Effectively a season ticket, this one’s for commuters who regularly use TGV INOUI or Intercité services to get to work. Prices vary based on how much you travel, and you can get annual, monthly or weekly passes. Click here for a calculation of how much you will have to pay.

Avantage Senior 60+ card

SNCF relatively recently rebranded its railcards under the Avantage umbrella. If you’re aged 60 or over and travel occasionally with TGV Inoui, Intercités or TER in France, you will save 30 percent on first and standard class travel, for an annual fee of €49. And there’s 60 percent off ticket prices for up to three accompanying children aged between four and 11.

In fact, standard fares are capped for all destinations in France, no matter when you book.

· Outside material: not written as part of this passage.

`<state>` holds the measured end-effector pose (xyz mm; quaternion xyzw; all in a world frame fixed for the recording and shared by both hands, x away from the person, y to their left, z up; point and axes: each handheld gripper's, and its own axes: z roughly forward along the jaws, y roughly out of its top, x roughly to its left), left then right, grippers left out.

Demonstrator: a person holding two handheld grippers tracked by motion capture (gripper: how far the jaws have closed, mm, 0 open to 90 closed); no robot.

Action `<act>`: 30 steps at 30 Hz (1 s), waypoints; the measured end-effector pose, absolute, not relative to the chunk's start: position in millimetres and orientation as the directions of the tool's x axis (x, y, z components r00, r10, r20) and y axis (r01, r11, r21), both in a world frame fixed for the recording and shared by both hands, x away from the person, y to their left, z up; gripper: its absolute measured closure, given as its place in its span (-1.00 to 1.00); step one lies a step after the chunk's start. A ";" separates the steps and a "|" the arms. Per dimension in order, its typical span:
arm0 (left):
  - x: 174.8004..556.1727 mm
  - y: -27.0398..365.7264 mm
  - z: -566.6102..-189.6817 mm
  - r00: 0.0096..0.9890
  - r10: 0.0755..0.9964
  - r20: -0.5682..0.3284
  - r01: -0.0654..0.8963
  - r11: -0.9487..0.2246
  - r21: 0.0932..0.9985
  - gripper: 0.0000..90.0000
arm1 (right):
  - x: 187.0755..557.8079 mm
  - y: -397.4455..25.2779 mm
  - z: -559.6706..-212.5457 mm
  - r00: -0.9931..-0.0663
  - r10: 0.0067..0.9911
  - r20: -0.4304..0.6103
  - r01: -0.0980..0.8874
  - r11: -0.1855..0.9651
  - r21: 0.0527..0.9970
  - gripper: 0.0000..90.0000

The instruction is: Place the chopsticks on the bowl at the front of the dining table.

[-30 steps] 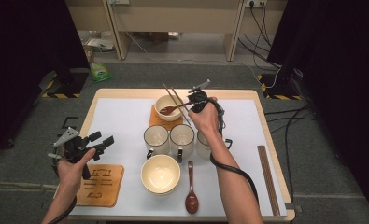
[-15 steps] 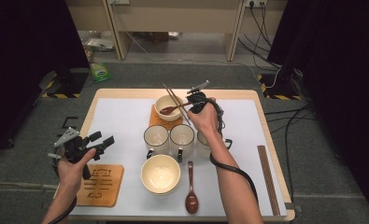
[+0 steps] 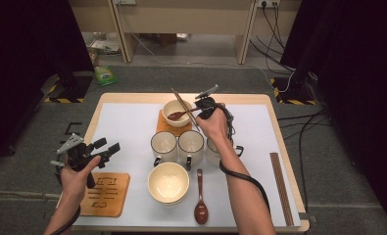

And that’s on top of a 30 percent guaranteed discount on 1st- and standard-class train tickets. 

You’re guaranteed affordable fares, even at the last minute. They’re currently capped as follows:

  • €39 or less for a short journey (under 90 minutes)
  • €59 or less for a medium-length journey (between 90 minutes and three hours)
  • €79 or less for the longest journey (over three hours)

Plus, there are savings on food and drink prices on the train – as well as other perks that are worth looking into.

Avantage Adulte Card

If you’re aged 27-59 and take TGV Inoui, Intercités or TER trains often, it’s worth looking into the Avantage Adulte card – which has replaced the Avantage Weekend and Avantage Famille cards – because you’ll save 30 percent on first and standard class tickets for the annual €49 fee.

Discounts extend to accompanying adults, and there’s 60 percent off ticket prices for up to three accompanying children aged between four and 11.

As with the Senior card, standard class fares are capped for all destinations in France. And you get the onboard perks too, including 15 percent off food and drink from the trolley.

Avantage Jeune Card

For anyone aged 12 to 27, the Avantage Jeune card will save you 30 percent on TGV Inoui and Intercité services that require booking for the annual €49 fee.

Standard class fares are capped for all destinations in France. And you get the onboard perks too, including 15 percent off food and drink from the trolley.

Other ways to save money

If you’re not a regular travellers and don’t want a railcard, there are other ways to save money when travelling.

Ouigo trains

SNCF’s low-cost TGV service offers high-speed cut-price travel in and out of Paris to 17 French destinations. There are drawbacks though, the trains have fewer on-board services and some of them only go to stations close to a city, rather than the city-centre station – so it’s worth checking when you book exactly where you will end up.

Children under 12 years of age can travel for €5 all year long, or €8 to or from a station in Paris.

Railcards are valid on Ouigo trains, cutting ticket prices further.

Happy Hour

Be aware of last-minute ‘Happy Hour’ deals on available on select days for selected Intercité trains to a selection of destinations around France. You could save up to 50 percent on ticket prices. And, yes, railcards are valid.

Ticket sales

Watch out, too, for announcements of when tickets are available for sale. From November 3rd, for example, rail tickets are available up to March 27, 2022 – and up to July 2, 2022, for Inoui tickets.

Early booking may get you a good deal, and SNCF offers regular deals particularly around peak travel times such as summer and Christmas. Downloading the SNCF app will get you advance notification of sales.